The feature is powered by Google’s Universal Commerce Protocol, or UCP, a new standard designed for agentic commerce. In simple terms, UCP gives Google, retailers, payment providers and AI agents a shared way to handle product discovery, checkout and post-purchase interactions.

For anyone who remembers Buy on Google, this may sound familiar. Google already tried native checkout before. That program was discontinued in September 2023. But this new version is different. UCP is not just another Shopping feature. It is being built for a future where AI systems help users research, compare and complete purchases inside Google’s own surfaces.

From Buy on Google to UCP

Buy on Google allowed shoppers to purchase products through Google instead of visiting a retailer’s website. The idea never became a major force in e-commerce and Google eventually shut it down.

Now the concept is returning in a more ambitious form. UCP is designed to work across Google Search, AI Mode, Gemini, Google Pay and merchant systems. Instead of simply adding checkout to Shopping results, Google is building a commerce layer that can support AI-driven shopping journeys.

That distinction matters. The old Buy on Google model was mostly about convenience. UCP is about infrastructure.

The Buy Button Is Moving Beyond AI Experiments

Google has already announced UCP-powered checkout for AI Mode in Search and the Gemini app. In those environments, eligible users can see a Buy button on supported product listings and complete the purchase using saved payment and shipping details through Google Pay.

The more interesting development is that the same type of Buy button has now reportedly appeared in regular Google Search product listings. Semrush reported that UCP-powered checkout was spotted in the main SERP, specifically on Wayfair product listings. That does not yet mean a broad rollout across all retailers or all users, but it shows the direction clearly: native checkout is no longer limited to experimental AI surfaces.

If Google brings this experience deeper into the classic search results page, the impact could be significant. Search would no longer only send traffic to online shops. It could become the place where the transaction itself begins and ends.

The Merchant Still Remains the Seller

One important detail is that Google is not positioning UCP exactly like a traditional marketplace. According to Google’s documentation and related UCP explanations, the merchant remains the seller or merchant of record. Google provides the checkout surface and payment flow, but the transaction still formally belongs to the retailer.

That makes the model different from Amazon. Google does not need to become the retailer. It can stay the interface, the discovery layer and the payment bridge while merchants continue to handle the actual sale, fulfillment and customer relationship.

For retailers, that may make UCP easier to accept than a full marketplace model. For Google, it creates a way to keep users inside its ecosystem for longer without fully replacing merchants.

Why Google Merchant Center Becomes Even More Important

UCP is closely connected to Google Merchant Center. Retailers do not need to start from zero if they already maintain product feeds in Merchant Center, but they will need to meet the requirements for native checkout eligibility.

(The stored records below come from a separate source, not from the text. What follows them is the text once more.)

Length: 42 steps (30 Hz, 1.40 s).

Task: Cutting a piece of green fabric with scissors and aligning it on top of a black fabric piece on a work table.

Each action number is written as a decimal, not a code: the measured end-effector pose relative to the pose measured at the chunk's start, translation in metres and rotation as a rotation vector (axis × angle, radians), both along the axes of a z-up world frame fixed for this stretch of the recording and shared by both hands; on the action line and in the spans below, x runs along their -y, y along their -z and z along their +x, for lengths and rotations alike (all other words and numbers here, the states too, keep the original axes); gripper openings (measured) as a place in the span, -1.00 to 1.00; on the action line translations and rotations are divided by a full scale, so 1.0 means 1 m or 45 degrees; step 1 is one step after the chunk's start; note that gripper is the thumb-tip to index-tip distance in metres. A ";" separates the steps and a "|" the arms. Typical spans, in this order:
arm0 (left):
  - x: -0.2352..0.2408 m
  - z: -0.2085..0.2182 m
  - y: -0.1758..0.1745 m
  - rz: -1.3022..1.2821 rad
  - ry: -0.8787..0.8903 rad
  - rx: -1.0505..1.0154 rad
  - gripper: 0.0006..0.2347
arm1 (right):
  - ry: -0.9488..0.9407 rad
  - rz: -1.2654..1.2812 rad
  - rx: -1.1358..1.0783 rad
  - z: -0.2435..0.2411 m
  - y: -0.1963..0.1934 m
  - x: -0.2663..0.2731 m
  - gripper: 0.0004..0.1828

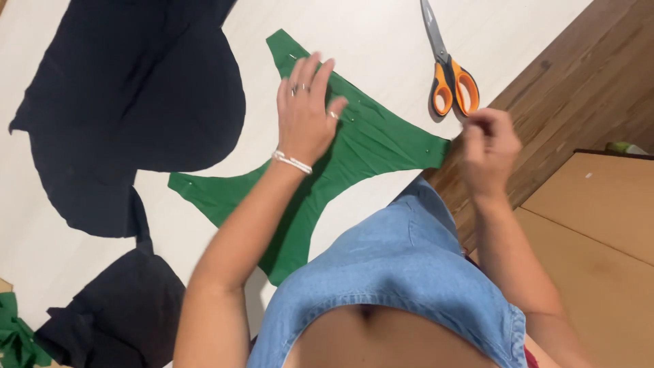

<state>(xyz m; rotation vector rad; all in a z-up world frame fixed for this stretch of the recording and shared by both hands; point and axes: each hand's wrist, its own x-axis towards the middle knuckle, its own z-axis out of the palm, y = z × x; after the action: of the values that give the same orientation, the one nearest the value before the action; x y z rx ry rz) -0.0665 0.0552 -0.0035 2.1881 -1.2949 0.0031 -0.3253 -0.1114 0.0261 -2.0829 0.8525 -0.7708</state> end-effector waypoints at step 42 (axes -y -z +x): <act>0.093 -0.295 0.037 0.071 -1.012 -0.187 -0.71 | -2.402 -0.778 -0.070 0.121 0.032 0.146 -0.81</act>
<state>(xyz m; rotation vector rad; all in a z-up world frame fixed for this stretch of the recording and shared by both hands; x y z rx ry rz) -0.3617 -0.0375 -0.0409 2.5485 -0.2896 0.1152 -0.2039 -0.2577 -0.0060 -2.2394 -1.4722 0.1788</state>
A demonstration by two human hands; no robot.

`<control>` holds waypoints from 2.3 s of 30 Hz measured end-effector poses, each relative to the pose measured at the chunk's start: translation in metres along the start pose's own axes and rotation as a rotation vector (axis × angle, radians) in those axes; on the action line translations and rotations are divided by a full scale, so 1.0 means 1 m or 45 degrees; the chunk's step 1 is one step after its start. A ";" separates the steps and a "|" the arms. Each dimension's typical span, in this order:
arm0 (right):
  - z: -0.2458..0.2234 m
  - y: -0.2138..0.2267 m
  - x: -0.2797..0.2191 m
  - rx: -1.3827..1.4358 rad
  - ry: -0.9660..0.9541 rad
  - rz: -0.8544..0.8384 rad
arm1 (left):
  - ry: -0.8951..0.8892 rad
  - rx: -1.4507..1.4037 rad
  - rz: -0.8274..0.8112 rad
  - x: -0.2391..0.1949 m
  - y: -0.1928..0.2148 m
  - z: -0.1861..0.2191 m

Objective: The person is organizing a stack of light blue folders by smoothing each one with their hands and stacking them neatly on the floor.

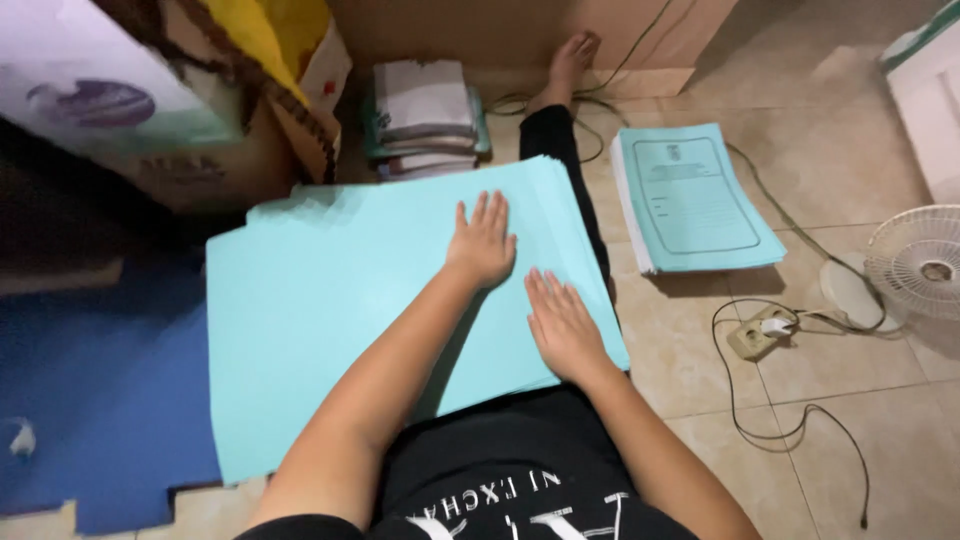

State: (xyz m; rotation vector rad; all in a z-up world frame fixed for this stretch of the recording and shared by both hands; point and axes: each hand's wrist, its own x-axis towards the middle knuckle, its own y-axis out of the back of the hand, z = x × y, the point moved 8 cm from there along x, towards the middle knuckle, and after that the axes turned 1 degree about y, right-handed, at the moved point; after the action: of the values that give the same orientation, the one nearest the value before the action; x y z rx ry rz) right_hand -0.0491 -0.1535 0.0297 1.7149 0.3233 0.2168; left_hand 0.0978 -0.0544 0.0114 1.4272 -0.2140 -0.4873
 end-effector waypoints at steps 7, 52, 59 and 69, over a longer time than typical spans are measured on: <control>-0.019 0.006 -0.015 -0.073 0.001 0.218 | -0.292 0.007 -0.064 -0.126 0.012 0.041; -0.030 0.024 -0.011 0.184 -0.045 -0.086 | 0.633 -1.129 0.432 -0.195 0.037 -0.086; -0.026 0.018 -0.012 0.087 -0.093 -0.027 | 0.234 -0.206 0.479 -0.098 0.020 -0.025; 0.003 0.021 0.095 0.069 -0.130 -0.072 | 0.350 -0.222 0.079 -0.093 0.018 -0.023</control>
State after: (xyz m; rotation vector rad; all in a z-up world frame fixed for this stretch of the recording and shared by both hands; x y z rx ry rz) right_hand 0.0427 -0.1274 0.0461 1.7612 0.3040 0.0797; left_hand 0.0292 0.0091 0.0395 1.2965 0.0057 -0.2484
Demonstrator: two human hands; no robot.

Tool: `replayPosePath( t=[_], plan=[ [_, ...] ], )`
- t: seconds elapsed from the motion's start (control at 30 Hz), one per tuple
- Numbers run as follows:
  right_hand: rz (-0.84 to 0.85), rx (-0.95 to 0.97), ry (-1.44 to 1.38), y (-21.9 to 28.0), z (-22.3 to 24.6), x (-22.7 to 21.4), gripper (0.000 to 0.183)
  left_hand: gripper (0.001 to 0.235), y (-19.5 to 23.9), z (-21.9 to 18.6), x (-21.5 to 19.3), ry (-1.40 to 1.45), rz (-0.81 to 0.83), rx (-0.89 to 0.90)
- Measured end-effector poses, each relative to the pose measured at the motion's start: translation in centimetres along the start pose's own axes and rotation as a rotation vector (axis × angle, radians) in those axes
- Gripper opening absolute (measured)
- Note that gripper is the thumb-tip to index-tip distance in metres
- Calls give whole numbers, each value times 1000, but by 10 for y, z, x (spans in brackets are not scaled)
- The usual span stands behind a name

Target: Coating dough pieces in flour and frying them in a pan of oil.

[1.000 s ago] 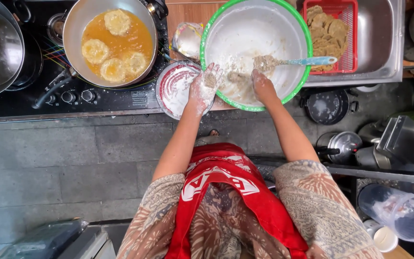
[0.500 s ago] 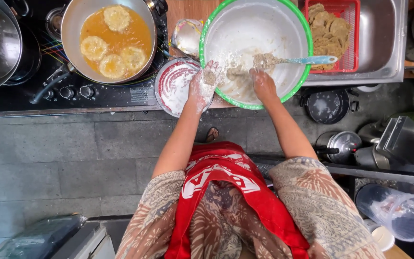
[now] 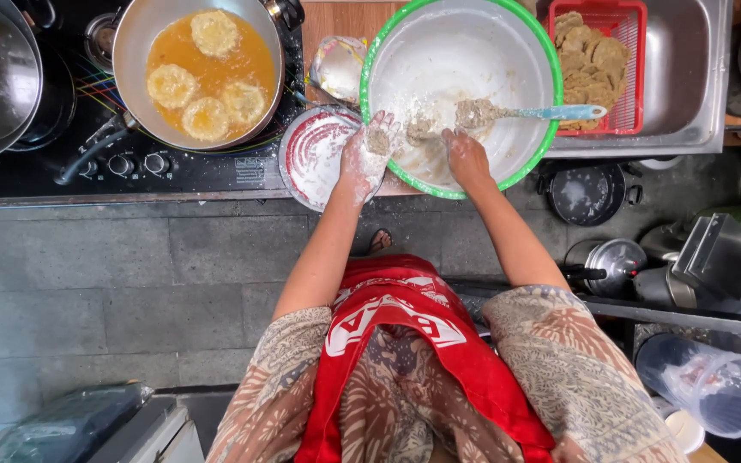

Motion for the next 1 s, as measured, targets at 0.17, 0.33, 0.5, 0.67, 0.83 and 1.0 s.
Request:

A key part of this setup is the native_commerce product attribute. This tells Google which products can be made eligible for UCP-powered checkout. In practice, this makes feed quality even more important than before.

As The Query Post has reported, Google is also expanding its AI-powered bidding and budgeting tools for Search and Shopping campaigns, showing that the company is not only changing the checkout layer but also the advertising infrastructure around product discovery.

Clean product titles, accurate prices, availability, variants, shipping details, return policies, product identifiers and structured merchant information are no longer just Shopping Ads hygiene. They become part of whether a product can be understood, trusted and selected inside AI-driven shopping flows.

What This Means for SEO and GEO

For SEO and GEO, this is not just an e-commerce feature. It is another sign that search visibility is moving away from simple blue links and toward structured, transactional experiences.

If AI systems are going to compare products, recommend options and trigger checkout flows, they need clean data. That means product feeds, schema, merchant information and brand trust become core visibility signals. A product page alone may not be enough if Google’s shopping systems cannot reliably understand the offer.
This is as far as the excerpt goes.